Saturday, October 6, 2018

The Other Side of Green Hills

The Other Side of Green Hills (1947) is a children's book by John Keir Cross.  It concerned five children who are staying at a house called Green Hills in Berkshire over a Christmas holiday. They discover that there is another dimension, an Other Side, to the house where things are very different. On the Other Side they encounter a strange pair, an old man and a young girl, who are called the Owl and the Pussycat after the famous nonsense poem by Edward Lear. (The British edition of this book is titled The Owl and the Pussycat. The title was changed presumably because American children wouldn't understand the reference.)  Owl has the very annoying tendency to burst into song. Later in the book things take a darker turn, as the children find out that an evil sorcerer, who controls the creepy Moon Folk,  is seeking to open further pages of the Book of All Wisdom, by which he can rule the universe. The Owl and the Pussycat and the children must find a way to stop him. 

This is an odd book, and the initial whimsicality doesn't mix well with the more serious later parts. Even the whole set-up doesn't seem very well thought-out, and the resultant story doesn't really engage the reader. And the illustrations by Robin Jacques are alternatively interesting or off-putting. The whole book is a misfire.

Monday, October 1, 2018

Paperbacks from Hell

There was a horror boom in mass market paperbacks that ran from the mid-1970s to the early 1990s.  The origins of the boom can be seen in the mainstream success of Rosemary's Baby (1967) by Ira Levin, The Other (1971) by Thomas Tryon, and The Exorcist (1971) by William Peter Blatty. These books were filmed in 1968, 1972, and 1973 respectively. Stephen King came along with Carrie in 1974 (paperbacked in 1975), but it wasn't until The Shining (1977), The Stand (1978) and The Dead Zone (1979) were becoming bestsellers that the floodgates really opened. For the next decade or so, horror as a publishing category was in boom. 

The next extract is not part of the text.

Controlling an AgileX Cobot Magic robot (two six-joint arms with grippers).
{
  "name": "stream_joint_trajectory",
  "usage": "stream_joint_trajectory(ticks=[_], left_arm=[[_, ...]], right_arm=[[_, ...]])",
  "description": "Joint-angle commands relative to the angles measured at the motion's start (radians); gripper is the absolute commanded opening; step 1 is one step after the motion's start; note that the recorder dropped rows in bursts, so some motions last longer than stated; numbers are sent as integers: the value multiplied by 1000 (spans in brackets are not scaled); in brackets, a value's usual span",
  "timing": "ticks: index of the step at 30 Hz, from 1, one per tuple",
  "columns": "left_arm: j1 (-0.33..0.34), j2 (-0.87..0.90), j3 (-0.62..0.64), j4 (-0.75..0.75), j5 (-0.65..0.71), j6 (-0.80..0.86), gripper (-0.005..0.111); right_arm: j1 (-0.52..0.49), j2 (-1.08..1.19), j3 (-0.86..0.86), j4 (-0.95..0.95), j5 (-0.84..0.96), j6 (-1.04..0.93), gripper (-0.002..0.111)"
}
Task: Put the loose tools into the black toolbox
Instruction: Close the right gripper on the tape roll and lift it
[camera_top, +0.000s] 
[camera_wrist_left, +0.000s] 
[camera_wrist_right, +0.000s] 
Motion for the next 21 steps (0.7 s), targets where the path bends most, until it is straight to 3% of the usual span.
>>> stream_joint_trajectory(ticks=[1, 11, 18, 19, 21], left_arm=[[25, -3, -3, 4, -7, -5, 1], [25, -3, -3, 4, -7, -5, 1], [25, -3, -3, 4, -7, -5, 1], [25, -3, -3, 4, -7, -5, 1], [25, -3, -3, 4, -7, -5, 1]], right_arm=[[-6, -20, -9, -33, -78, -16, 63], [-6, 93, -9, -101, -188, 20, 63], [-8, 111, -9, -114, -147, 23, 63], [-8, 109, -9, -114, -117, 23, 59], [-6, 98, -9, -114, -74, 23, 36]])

Paperbacks from Hell by Grady Hendrix chronicles those years, and is profusely illustrated with covers from the books published during that period.  Most of the cover art is decidedly cheesy, and Hendrix's text is often snarky, and one wishes he wrote more about the literary merit (or lack thereof) of more of these books, for among the cheesiest of covers there hides a number of worthy books that didn't deserve to be marketed the way they were.

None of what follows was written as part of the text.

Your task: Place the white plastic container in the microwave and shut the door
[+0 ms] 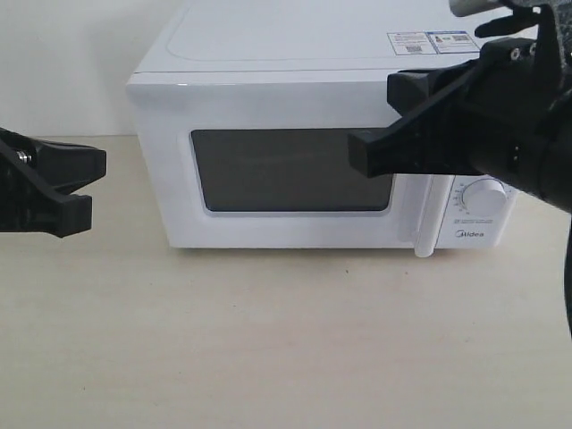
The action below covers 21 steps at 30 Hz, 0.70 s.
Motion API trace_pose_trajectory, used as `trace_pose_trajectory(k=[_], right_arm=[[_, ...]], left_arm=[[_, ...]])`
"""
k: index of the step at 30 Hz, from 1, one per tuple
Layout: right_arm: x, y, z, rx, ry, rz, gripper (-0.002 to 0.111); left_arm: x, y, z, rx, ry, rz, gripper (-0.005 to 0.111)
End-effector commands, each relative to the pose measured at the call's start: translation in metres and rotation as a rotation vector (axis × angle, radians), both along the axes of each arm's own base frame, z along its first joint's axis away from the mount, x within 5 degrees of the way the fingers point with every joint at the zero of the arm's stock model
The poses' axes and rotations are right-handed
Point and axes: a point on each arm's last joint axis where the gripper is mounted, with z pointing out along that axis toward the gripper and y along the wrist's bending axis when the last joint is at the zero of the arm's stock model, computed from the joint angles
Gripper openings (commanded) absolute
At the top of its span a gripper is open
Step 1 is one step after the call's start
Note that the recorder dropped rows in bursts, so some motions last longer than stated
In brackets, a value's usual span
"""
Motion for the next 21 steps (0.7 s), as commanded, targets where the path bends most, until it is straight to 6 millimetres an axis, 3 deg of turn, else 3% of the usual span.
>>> trace_pose_trajectory(k=[1, 10, 15, 21], right_arm=[[-0.001, -0.002, 0.001, 0.001, -0.01, -0.004, 0.0], [-0.025, -0.022, 0.018, 0.108, 0.006, 0.103, 0.0], [-0.043, -0.052, 0.014, 0.136, 0.037, 0.124, 0.0], [-0.077, -0.092, -0.003, 0.216, -0.019, -0.028, 0.0]], left_arm=[[0.0, 0.0, -0.002, -0.005, 0.006, 0.007, 0.004], [0.0, 0.001, -0.001, -0.006, 0.001, 0.011, 0.004], [0.001, 0.001, -0.001, -0.007, -0.002, 0.013, 0.004], [0.001, 0.001, -0.001, -0.007, -0.002, 0.013, 0.004]])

But the comments and descriptions are still often helpful, especially when it spells out for me the quality and content of certain authors and books that, for whatever reason, I decided not to read in those years. Though tempted by some of the titles back then, in virtually every instance I find from Hendrix's comments that I'm better off not having read those books. This is a matter of interests and aesthetics, not of quality.  Occasionally Hendrix's commentary borders on too glib, but there is a lot to think about while reading this book, and I'm glad to have done so.